Task goal ▸ Your task is to return the listing below word for word, without any of its images.

#####

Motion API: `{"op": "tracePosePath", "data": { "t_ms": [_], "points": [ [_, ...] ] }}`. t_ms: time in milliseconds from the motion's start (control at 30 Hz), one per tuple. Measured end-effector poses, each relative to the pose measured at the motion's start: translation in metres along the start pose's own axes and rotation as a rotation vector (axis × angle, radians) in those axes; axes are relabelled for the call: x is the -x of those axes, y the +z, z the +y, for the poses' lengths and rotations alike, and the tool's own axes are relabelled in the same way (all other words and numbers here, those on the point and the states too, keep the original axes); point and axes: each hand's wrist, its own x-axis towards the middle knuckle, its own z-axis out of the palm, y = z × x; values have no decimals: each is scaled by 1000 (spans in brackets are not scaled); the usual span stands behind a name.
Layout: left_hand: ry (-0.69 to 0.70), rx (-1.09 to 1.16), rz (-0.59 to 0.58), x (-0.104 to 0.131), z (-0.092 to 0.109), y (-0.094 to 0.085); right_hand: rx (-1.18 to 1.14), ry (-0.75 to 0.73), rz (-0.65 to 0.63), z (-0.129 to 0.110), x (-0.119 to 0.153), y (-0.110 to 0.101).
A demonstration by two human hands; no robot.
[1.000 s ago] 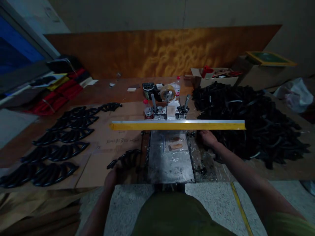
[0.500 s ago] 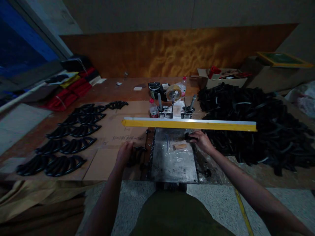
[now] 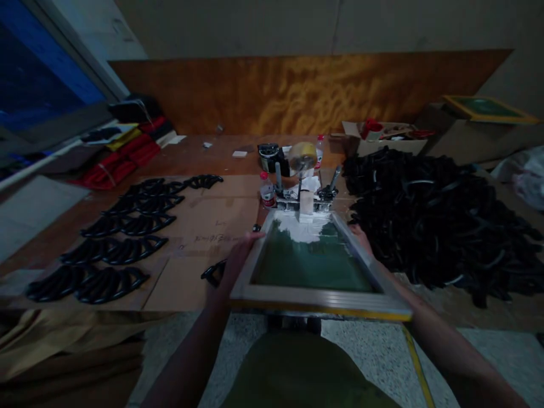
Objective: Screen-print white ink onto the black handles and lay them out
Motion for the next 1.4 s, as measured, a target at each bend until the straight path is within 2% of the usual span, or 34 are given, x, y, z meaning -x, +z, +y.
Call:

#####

Your solution ▸
Motion API: `{"op": "tracePosePath", "data": { "t_ms": [_], "points": [ [_, ...] ] }}`. t_ms: time in milliseconds from the motion's start (control at 30 Hz), one per tuple. Measured end-effector poses, each relative to the pose measured at the motion's start: translation in metres along the start pose's own axes and rotation as a rotation vector (axis × angle, radians) in those axes; axes are relabelled for the call: x is the -x of those axes, y the +z, z the +y, for the poses' lengths and rotations alike, and the tool's own axes are relabelled in the same way (all other words and numbers here, those on the point and the states too, keep the original axes); point and axes: each hand's wrist, its own x-axis towards the middle knuckle, its own z-axis out of the palm, y = z × x; values have no decimals: each is scaled by 1000 (spans in brackets are not scaled); the usual span stands behind a name.
Layout: left_hand: ry (-0.69 to 0.70), rx (-1.09 to 1.16), rz (-0.59 to 0.58), x (-0.104 to 0.131), z (-0.092 to 0.109), y (-0.094 to 0.085); right_hand: rx (-1.18 to 1.14), ry (-0.75 to 0.73), rz (-0.65 to 0.63), z (-0.129 to 0.110), x (-0.119 to 0.153), y (-0.110 to 0.101).
A demonstration by two human hands; no robot.
[1.000 s ago] 
[0.500 s ago] 
[now] 
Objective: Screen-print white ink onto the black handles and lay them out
Motion for the next 1.4 s, as measured, a target at each bend until the straight path is within 2% of the usual span, or 34 are given, x, y, z meaning -x, +z, +y.
Call:

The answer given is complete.